■ Required work
Would you repeat each line below exactly, without the pictures?

■ Information supplied
※ ※ ※
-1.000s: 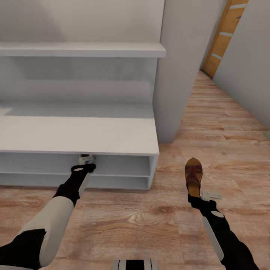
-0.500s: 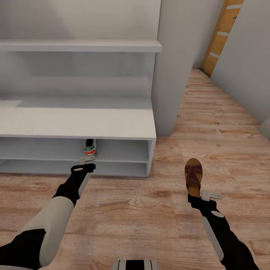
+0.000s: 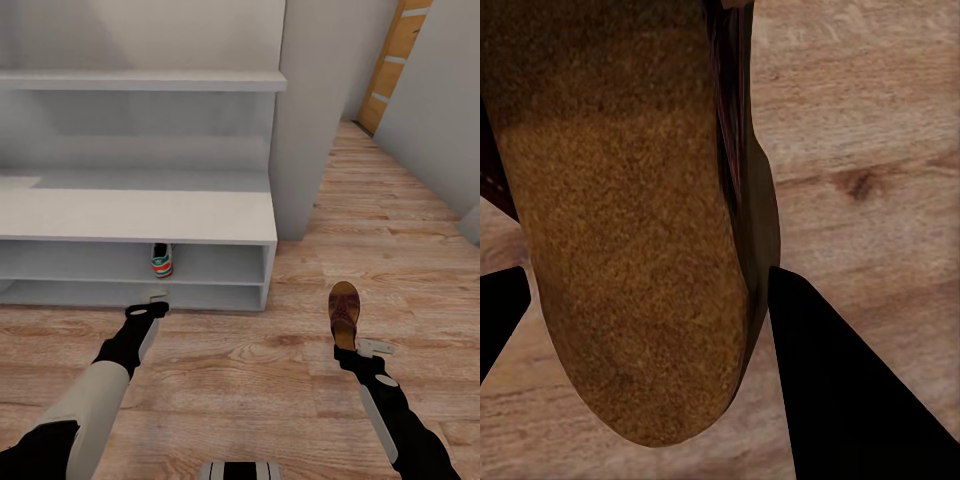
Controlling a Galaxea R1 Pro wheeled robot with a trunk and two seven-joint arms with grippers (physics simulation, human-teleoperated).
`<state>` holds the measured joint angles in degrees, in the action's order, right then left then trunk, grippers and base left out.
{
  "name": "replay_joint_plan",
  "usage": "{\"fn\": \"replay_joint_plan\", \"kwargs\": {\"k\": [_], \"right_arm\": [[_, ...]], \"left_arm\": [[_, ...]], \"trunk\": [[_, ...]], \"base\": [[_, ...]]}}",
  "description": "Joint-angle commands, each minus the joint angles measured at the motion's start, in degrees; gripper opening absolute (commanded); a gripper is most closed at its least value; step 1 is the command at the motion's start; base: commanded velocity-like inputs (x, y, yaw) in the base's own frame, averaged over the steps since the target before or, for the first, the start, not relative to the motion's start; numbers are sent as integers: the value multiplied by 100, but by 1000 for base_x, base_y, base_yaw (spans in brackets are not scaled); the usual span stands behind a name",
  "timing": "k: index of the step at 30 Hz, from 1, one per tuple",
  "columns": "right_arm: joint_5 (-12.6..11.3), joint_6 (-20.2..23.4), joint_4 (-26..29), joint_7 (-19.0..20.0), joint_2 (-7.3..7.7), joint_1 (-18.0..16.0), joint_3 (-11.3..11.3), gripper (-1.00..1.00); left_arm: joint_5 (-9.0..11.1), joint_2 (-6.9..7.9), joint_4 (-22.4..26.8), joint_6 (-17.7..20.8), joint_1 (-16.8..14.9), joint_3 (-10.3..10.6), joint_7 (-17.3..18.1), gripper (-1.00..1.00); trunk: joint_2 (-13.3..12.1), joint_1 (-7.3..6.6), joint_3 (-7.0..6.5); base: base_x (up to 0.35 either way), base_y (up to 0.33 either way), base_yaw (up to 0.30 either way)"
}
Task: Pick up the two gym shoes and the two sandals from the corridor floor and place them onto the hallstand (shoe rack) in the corridor, making sure they are on the rack and not on the floor. Arrange them so the two gym shoes are next to each other and the two sandals are next to each other.
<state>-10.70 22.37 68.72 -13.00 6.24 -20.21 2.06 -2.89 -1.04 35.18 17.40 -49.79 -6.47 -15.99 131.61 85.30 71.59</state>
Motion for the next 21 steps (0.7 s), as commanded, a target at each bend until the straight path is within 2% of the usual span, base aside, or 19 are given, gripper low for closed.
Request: {"fn": "replay_joint_plan", "kwargs": {"k": [1,3,6,9,14,15,16,17,20,21], "right_arm": [[-16,-4,0,0,0,0,-1,-100],[-15,-4,0,0,-2,0,-3,-100],[-12,-4,1,0,-6,0,-4,-100],[-11,-4,1,-2,-6,0,-4,-100],[-11,-4,16,-3,-8,0,-4,-100],[-11,-4,20,-2,-9,0,-7,-100],[-11,-4,25,-6,-9,0,-5,-100],[-11,-4,26,-7,-9,0,-5,-100],[-11,-4,27,-14,-9,0,-3,-100],[-11,-4,27,-17,-8,0,0,-100]], "left_arm": [[2,0,11,0,87,-1,5,100],[7,2,26,0,252,-2,20,100],[14,6,64,0,678,-22,38,100],[15,7,156,2,928,-32,46,100],[43,11,551,6,1369,-174,261,100],[50,13,703,5,1491,-244,397,100],[57,15,1124,6,1784,-563,895,100],[56,16,1286,7,1869,-729,1118,100],[54,16,1568,8,1967,-1036,1505,100],[52,16,1886,9,2017,-1301,1775,100]], "trunk": [[0,0,0],[0,0,0],[0,0,0],[0,0,0],[0,0,0],[0,0,0],[0,0,0],[0,0,0],[0,0,0],[0,0,0]], "base": [[-1,0,0],[0,0,0],[0,0,0],[-2,2,0],[-122,128,0],[-197,210,0],[-206,250,0],[-194,267,0],[-182,281,0],[-168,298,0]]}}
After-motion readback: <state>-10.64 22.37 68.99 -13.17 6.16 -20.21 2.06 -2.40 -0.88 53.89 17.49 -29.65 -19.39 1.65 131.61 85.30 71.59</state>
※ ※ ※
■ Output for this task
-1.000s: 
-0.500s: 
+0.000s: 
Controlling a Galaxea R1 Pro wheeled robot with a trunk and two seven-joint arms with grippers (physics simulation, human-teleoperated).
`<state>` holds the measured joint angles in degrees, in the action's order, right then left then trunk, grippers and base left out.
{
  "name": "replay_joint_plan",
  "usage": "{\"fn\": \"replay_joint_plan\", \"kwargs\": {\"k\": [_], \"right_arm\": [[_, ...]], \"left_arm\": [[_, ...]], \"trunk\": [[_, ...]], \"base\": [[_, ...]]}}",
  "description": "Joint-angle commands, each minus the joint angles measured at the motion's start, in degrees; gripper opening absolute (commanded); a gripper is most closed at its least value; step 1 is the command at the motion's start; base: commanded velocity-like inputs (x, y, yaw) in the base's own frame, averaged over the steps since the target before or, for the first, the start, not relative to the motion's start; numbers are sent as integers: the value multiplied by 100, but by 1000 for base_x, base_y, base_yaw (spans in brackets are not scaled); the usual span stands behind a name",
  "timing": "k: index of the step at 30 Hz, from 1, one per tuple",
  "columns": "right_arm: joint_5 (-12.6..11.3), joint_6 (-20.2..23.4), joint_4 (-26..29), joint_7 (-19.0..20.0), joint_2 (-7.3..7.7), joint_1 (-18.0..16.0), joint_3 (-11.3..11.3), gripper (-1.00..1.00); left_arm: joint_5 (-9.0..11.1), joint_2 (-6.9..7.9), joint_4 (-22.4..26.8), joint_6 (-17.7..20.8), joint_1 (-16.8..14.9), joint_3 (-10.3..10.6), joint_7 (-17.3..18.1), gripper (-1.00..1.00); trunk: joint_2 (-13.3..12.1), joint_1 (-7.3..6.6), joint_3 (-7.0..6.5); base: base_x (up to 0.35 either way), base_y (up to 0.33 either way), base_yaw (up to 0.30 either way)"
}
Task: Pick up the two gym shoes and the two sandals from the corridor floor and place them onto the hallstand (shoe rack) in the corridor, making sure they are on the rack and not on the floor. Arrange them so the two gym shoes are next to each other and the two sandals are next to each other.
<state>-10.70 22.37 68.72 -13.00 6.24 -20.21 2.06 -2.89 -1.04 35.18 17.40 -49.79 -6.47 -15.99 131.61 85.30 71.59</state>
Motion for the next 21 steps (0.7 s), as commanded, a target at each bend until the straight path is within 2% of the usual span, base aside, or 19 are given, gripper low for closed.
Request: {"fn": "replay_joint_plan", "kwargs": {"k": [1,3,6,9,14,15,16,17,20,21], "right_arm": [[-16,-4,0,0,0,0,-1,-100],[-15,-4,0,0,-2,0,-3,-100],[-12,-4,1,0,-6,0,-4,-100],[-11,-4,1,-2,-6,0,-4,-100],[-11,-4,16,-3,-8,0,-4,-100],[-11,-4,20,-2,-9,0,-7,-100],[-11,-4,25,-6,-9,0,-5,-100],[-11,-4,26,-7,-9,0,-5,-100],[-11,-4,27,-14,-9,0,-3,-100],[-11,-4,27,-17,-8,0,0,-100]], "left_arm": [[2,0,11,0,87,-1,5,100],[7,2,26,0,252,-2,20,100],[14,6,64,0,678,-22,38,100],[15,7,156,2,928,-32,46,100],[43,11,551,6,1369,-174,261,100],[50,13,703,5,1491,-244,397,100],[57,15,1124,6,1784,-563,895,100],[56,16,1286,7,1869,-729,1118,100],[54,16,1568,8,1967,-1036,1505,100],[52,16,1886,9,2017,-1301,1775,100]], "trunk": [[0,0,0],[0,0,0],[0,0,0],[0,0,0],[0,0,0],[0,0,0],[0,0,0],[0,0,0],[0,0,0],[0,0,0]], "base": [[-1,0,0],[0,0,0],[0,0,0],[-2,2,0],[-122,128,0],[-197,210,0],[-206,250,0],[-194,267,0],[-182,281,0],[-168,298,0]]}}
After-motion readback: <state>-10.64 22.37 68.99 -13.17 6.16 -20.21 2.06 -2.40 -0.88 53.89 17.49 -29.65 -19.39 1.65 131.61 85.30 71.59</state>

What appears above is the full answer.